- _Exercise goal_: Below is a listing. Copy each line of it that holds the word "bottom".

▶

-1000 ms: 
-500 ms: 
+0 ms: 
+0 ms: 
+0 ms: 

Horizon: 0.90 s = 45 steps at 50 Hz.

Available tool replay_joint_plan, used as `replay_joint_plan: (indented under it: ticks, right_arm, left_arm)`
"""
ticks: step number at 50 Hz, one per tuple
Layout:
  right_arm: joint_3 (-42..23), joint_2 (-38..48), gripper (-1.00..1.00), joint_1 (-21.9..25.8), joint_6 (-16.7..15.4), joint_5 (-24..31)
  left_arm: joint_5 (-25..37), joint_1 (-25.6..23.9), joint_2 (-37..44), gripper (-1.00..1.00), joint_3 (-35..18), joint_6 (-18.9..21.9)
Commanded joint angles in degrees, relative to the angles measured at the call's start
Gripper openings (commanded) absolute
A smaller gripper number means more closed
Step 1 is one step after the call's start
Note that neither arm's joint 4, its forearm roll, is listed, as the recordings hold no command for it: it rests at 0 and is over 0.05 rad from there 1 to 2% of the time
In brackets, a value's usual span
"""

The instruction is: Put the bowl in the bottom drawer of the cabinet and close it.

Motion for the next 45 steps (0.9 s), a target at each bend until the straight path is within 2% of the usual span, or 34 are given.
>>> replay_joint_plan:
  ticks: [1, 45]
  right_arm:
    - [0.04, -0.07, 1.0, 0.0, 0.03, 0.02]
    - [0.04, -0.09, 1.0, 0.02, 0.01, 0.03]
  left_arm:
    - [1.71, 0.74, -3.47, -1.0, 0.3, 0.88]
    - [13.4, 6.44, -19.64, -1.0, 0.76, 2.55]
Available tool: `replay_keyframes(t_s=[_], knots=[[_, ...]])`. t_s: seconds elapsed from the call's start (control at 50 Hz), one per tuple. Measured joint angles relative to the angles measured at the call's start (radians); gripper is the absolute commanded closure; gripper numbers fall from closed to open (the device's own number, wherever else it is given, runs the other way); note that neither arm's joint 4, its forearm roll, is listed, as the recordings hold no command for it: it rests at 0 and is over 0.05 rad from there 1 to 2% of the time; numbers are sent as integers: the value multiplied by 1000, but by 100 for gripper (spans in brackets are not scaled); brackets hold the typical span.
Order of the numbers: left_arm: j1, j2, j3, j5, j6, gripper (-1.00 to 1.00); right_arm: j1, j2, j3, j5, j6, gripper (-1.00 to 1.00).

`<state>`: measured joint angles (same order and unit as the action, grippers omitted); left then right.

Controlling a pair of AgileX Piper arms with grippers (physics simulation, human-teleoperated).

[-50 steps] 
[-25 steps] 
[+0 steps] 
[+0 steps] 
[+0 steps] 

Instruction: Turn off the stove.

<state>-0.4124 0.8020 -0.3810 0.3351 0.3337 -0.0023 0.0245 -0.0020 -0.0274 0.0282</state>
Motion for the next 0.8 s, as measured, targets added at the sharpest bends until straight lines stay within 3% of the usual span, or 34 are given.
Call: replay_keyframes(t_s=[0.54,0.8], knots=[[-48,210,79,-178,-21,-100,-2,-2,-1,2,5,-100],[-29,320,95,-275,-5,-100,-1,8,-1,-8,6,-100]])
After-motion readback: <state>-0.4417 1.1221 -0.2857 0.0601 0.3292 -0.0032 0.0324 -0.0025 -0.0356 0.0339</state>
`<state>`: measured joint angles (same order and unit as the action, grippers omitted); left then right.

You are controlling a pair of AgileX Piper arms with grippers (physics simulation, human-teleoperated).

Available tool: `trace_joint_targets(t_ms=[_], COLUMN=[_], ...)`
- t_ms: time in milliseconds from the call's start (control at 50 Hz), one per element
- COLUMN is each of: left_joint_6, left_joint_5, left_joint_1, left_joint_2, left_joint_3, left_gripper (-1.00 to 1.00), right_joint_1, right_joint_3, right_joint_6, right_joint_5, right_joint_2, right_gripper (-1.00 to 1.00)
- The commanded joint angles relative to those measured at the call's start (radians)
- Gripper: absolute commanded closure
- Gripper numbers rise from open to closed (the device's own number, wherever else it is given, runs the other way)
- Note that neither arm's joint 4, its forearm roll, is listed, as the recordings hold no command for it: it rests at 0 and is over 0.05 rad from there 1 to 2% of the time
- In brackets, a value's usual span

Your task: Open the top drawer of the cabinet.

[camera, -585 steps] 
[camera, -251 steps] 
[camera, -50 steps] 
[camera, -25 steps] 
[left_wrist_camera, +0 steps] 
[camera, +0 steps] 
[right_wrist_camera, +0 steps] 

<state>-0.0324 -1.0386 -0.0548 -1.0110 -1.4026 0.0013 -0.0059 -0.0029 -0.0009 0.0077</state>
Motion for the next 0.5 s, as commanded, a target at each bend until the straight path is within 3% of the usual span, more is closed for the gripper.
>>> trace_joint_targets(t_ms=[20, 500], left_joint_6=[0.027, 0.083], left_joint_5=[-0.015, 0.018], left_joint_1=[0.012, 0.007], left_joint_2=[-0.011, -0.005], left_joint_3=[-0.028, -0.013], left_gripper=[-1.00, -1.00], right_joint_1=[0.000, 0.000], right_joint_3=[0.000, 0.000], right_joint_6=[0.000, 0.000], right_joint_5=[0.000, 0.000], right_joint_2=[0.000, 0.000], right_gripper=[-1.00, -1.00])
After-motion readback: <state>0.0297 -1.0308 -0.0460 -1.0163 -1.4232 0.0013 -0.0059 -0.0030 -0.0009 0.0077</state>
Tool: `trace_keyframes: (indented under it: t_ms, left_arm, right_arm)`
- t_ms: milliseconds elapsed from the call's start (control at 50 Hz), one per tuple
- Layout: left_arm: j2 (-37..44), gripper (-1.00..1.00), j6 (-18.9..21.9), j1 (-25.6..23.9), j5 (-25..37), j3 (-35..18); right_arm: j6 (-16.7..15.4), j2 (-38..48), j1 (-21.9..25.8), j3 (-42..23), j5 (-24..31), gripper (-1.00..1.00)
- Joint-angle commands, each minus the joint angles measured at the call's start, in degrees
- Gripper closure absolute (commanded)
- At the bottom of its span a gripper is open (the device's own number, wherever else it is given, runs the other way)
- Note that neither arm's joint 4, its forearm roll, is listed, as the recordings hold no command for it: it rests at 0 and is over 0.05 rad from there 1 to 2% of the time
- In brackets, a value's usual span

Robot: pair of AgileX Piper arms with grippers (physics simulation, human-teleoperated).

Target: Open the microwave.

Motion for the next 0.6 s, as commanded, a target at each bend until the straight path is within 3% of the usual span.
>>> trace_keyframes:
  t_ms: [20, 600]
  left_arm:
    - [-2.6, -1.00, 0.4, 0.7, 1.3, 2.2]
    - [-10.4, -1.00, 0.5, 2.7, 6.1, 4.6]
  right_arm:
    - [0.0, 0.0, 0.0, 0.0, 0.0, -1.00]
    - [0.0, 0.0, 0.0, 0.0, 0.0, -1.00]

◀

- _Written solution_:
The instruction is: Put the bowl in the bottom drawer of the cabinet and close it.
- At the bottom of its span a gripper is open (the device's own number, wherever else it is given, runs the other way)

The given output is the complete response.